September 7th - October 26th 2011

Reception: Friday September 9th, 6pm-10pm, 2011

"At night, my camera takes picture blindly and becomes like the eye of a robot. All we need to do is to scan the space by taking several pictures like if, to see, I would need to close my eyes, get away, not to frame or discriminate. Try objectivation. The process can be described with a vocabulary nearly judicial: camera as an instrument of investigation, exploration of sites, searching, meticulous examination, reconstitution, revelation, "world of darkness". My point of view is the following: during the day, the sun would hide as much as it would reveal; at night, I take images out of obscurity. In fact, each image is built on a computer screen and becomes a "discovery" that moves me each and every time (such as the archeologist that discovers something unknown). The nocturne atmosphere, the raw light of the flash, the effects of perspective create a climate of strangeness and mystery; everything seems both real and unreal, natural and artificial. It is this tension between reality and fiction that I find interesting. Sometimes, I happen to think that I am painting with photography.
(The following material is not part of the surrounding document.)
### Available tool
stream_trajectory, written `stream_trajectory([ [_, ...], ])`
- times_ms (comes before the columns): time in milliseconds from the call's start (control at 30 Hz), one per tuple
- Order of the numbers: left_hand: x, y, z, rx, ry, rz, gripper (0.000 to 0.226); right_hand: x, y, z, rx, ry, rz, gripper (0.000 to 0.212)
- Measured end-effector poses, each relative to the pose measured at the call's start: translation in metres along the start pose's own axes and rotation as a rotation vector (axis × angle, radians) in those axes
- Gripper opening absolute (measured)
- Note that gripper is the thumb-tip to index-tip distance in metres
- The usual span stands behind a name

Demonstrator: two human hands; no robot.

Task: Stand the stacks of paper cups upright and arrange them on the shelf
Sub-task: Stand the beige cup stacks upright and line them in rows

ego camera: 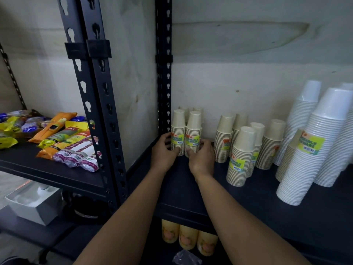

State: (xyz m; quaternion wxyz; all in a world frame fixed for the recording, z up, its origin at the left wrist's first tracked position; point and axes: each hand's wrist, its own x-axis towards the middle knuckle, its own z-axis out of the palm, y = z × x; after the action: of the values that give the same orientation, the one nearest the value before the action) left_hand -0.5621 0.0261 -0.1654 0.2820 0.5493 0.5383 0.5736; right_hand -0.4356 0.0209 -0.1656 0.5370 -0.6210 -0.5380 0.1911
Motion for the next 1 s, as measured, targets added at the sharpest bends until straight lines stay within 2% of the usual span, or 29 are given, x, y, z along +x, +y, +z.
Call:
stream_trajectory([
  [200, 0.0, -0.001, 0.0, -0.005, -0.011, 0.009, 0.068, 0.0, 0.001, 0.0, 0.017, -0.003, 0.005, 0.048],
  [433, 0.004, -0.004, 0.002, 0.006, 0.022, 0.007, 0.067, -0.011, -0.004, -0.006, 0.003, -0.061, -0.048, 0.077],
  [533, 0.004, -0.004, 0.001, 0.02, 0.012, 0.03, 0.078, -0.024, -0.01, -0.017, 0.012, -0.106, -0.113, 0.082],
  [633, 0.0, 0.001, -0.001, 0.043, 0.074, 0.013, 0.085, -0.044, -0.015, -0.041, -0.015, -0.143, -0.203, 0.067],
  [767, -0.016, 0.018, 0.001, 0.069, 0.217, 0.051, 0.061, -0.063, -0.014, -0.08, 0.091, -0.134, -0.302, 0.044],
  [900, -0.043, 0.037, 0.01, 0.044, 0.15, 0.043, 0.038, -0.086, -0.021, -0.122, 0.196, -0.148, -0.362, 0.026],
  [1000, -0.06, 0.055, 0.021, 0.053, 0.041, 0.061, 0.025, -0.098, -0.021, -0.151, 0.239, -0.039, -0.393, 0.016],
])
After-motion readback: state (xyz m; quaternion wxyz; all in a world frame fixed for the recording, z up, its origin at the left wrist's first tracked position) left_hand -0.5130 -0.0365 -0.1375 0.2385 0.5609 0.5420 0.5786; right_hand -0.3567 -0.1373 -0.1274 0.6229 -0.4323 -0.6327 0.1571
Right now, I am fascinated by the painting of landscapes, the one of the pre-impressionism era, for example when painters seemed to be obsessed by painting the "truth" by imitating nature with studied perspectives, dramatic stagecrafts, huge trees, luxuriant vegetation, magnificient skies, tormented seas, etc. It was like a fight against reality. We cannot say that what we see is real but we cannot say it is unreal either. This is also part of my questioning. This way, I have been invited last summer to participate in the exhibition Natural Forms in Regina (curator and artist JG Hampton) where we were questioning our links with nature, our ever-renewed will to control it and to create "genuine" natural settings."

Jocelyn Philibert

Jocelyn Philibert lives and works in Montréal. He studied communications at the Université du Québec à Montréal. Recipient of many scholarships from the Canada Council for the Arts and from the Conseil des Arts et des Lettres du Québec, his work has been exposed in 2010 at the York University of Toronto, at ARTsPLACE (Annapolis Royal, NS) and at Neutral Ground (Regina, SK). He exposed his work at the Galerie Clark, the Centre d’exposition Circa, L’Œil de Poisson, VU and the Galerie Sans Nom in Moncton and has done residencies at the Chambre blanche, at the Centre Est-Nord-Est and at Sagamie (Alma).